You never except the fact that you're going to die and when it comes around it's all you can think about, one day it could be any day you could die unexpectedly no warning nothing that’s why many say they want to know why and when they are going to die, but do they really want to know does anyone want to know NO they don't I know this because it's happening to me right now like literally my friend is telling me that my best friend is going to get stabbed and 2 of her best friends with her i.e. they are going to kill me and lizzie if Emily doesn't get back together with 'their boy'.

Yeah my best friend yet again has got me in to trouble because of a boy, you know I love her but for once she needs to fucking think. So this is the moment that I am being told that I am going to get murdered and you might think oh she's overreacting they won't come kill her, I AM NOT these people have killed before and are gangsters like mafia gangsters.
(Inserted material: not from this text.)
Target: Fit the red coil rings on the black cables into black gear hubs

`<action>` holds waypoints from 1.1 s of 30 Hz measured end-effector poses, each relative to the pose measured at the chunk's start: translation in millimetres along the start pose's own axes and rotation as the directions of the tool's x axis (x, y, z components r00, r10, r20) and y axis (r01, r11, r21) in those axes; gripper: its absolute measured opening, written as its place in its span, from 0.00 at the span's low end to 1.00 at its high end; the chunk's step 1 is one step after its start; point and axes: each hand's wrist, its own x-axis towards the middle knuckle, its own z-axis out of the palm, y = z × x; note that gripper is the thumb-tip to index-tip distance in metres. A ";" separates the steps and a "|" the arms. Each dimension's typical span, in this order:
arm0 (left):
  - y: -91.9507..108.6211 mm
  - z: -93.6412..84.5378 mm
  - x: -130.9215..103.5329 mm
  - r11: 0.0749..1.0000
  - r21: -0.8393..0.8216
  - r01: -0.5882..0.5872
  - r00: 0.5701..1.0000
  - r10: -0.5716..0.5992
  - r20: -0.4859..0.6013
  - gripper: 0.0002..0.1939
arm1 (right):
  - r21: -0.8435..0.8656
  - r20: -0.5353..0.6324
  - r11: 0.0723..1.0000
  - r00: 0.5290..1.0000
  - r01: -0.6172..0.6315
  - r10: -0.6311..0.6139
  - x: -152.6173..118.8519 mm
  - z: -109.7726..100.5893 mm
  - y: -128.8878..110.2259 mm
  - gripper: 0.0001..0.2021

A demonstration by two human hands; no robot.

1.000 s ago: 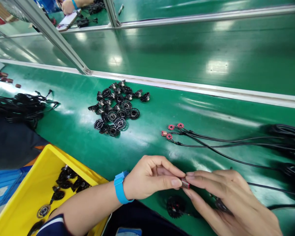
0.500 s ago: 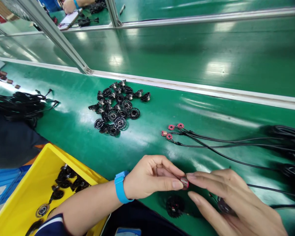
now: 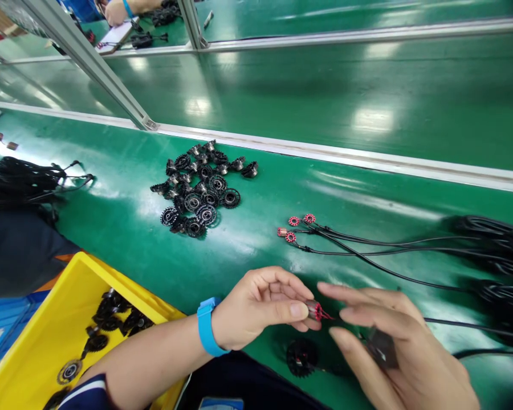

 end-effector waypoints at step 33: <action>69.7 -61.5 -25.6 -0.528 0.733 0.430 0.620 0.762 0.186 0.19 | 0.840 0.025 0.421 0.800 -0.341 0.599 0.5 -33.9 25.6 0.15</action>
So no I don't think I’m over reacting bye cruel world I never loved you, you were a bitch so no feelings hurt you kill me and I haunt Emily fair deal I think. BTW (sorry about the text talk I am going to die soon so boo) my name’s Blu.

Present day

“Oh did Emily tell you that apparently that boy she went out with, Jake well his mates are coming to Didcot to stab Em’s closes friends i.e. us” explained Liz so casually

That’s when my mind went in to overload what did she mean stab as in stab stab kill stab, she can’t mean me I am her best friend but uh oh if I know Em this is true frig frig frig I don’t want to die I’m too young to die

“What!”

“Yeah kill us, their like super mafia dudes” again causally, how can she be so calm we’re going to die, hey my life wasn’t so good I cut myself because of my parents and the only joy I got was with my friends Em and Liz and that was going to end I would never be able to escape I would never love I would never live, life was going to end life would cease to exist.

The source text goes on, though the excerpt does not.